Work required: Restate the listing below exactly, images excluded.

Information shown:
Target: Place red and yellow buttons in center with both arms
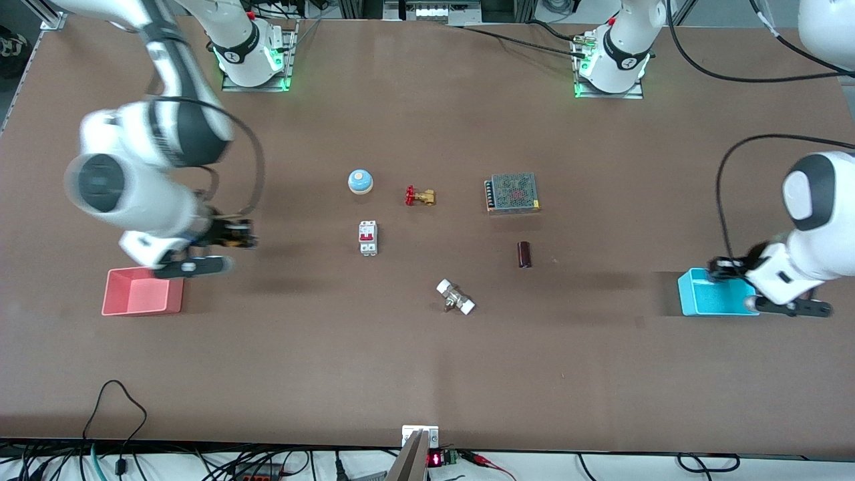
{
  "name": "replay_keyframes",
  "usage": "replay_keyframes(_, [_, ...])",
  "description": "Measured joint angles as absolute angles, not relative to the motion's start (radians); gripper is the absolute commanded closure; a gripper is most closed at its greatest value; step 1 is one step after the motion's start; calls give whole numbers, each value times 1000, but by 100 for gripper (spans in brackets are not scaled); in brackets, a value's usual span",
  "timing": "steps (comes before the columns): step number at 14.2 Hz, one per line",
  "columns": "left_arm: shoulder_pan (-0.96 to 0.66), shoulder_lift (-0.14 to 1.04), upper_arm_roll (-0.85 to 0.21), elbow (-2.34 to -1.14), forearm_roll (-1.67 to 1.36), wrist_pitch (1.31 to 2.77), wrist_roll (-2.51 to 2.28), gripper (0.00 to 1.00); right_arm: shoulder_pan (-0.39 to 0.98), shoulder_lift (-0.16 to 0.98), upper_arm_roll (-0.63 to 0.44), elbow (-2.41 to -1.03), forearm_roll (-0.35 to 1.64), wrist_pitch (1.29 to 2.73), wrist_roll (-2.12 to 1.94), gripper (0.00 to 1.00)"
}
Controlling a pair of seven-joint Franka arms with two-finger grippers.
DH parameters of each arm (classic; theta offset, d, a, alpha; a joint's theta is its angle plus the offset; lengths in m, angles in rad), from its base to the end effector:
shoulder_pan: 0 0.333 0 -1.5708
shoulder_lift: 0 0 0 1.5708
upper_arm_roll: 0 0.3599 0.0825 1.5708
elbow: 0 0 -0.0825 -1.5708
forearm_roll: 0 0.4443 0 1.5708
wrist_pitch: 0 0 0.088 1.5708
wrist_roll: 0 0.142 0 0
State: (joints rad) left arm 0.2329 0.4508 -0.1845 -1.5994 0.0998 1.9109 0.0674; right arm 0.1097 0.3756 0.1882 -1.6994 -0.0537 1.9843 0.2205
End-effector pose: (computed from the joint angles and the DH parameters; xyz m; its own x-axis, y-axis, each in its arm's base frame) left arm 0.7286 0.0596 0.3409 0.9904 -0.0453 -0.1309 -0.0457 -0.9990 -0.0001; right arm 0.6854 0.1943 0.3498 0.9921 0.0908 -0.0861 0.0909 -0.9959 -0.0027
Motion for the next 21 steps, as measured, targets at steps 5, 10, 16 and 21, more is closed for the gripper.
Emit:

Task answer:
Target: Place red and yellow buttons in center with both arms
{
  "name": "replay_keyframes",
  "usage": "replay_keyframes(_, [_, ...])",
  "description": "Measured joint angles as absolute angles, not relative to the motion's start (radians); gripper is the absolute commanded closure; a gripper is most closed at its greatest value; step 1 is one step after the motion's start; calls give whole numbers, each value times 1000, but by 100 for gripper (spans in brackets are not scaled); in brackets, a value's usual span",
  "timing": "steps (comes before the columns): step number at 14.2 Hz, one per line",
  "columns": "left_arm: shoulder_pan (-0.96 to 0.66), shoulder_lift (-0.14 to 1.04), upper_arm_roll (-0.85 to 0.21), elbow (-2.34 to -1.14), forearm_roll (-1.67 to 1.36), wrist_pitch (1.31 to 2.77), wrist_roll (-2.51 to 2.28), gripper (0.00 to 1.00); right_arm: shoulder_pan (-0.39 to 0.98), shoulder_lift (-0.16 to 0.98), upper_arm_roll (-0.63 to 0.44), elbow (-2.41 to -1.03), forearm_roll (-0.35 to 1.64), wrist_pitch (1.29 to 2.73), wrist_roll (-2.12 to 1.94), gripper (0.00 to 1.00)"
}
Controlling a pair of seven-joint Franka arms with two-finger grippers.
DH parameters of each arm (classic; theta offset, d, a, alpha; a joint's theta is its angle plus the offset; lengths in m, angles in rad), from its base to the end effector:
shoulder_pan: 0 0.333 0 -1.5708
shoulder_lift: 0 0 0 1.5708
upper_arm_roll: 0 0.3599 0.0825 1.5708
elbow: 0 0 -0.0825 -1.5708
forearm_roll: 0 0.4443 0 1.5708
wrist_pitch: 0 0 0.088 1.5708
wrist_roll: 0 0.142 0 0
State: (joints rad) left arm 0.2329 0.4508 -0.1845 -1.5994 0.0998 1.9109 0.0674; right arm 0.1097 0.3756 0.1882 -1.6994 -0.0537 1.9843 0.2205
End-effector pose: (computed from the joint angles and the DH parameters; xyz m; its own x-axis, y-axis, each in its arm's base frame) left arm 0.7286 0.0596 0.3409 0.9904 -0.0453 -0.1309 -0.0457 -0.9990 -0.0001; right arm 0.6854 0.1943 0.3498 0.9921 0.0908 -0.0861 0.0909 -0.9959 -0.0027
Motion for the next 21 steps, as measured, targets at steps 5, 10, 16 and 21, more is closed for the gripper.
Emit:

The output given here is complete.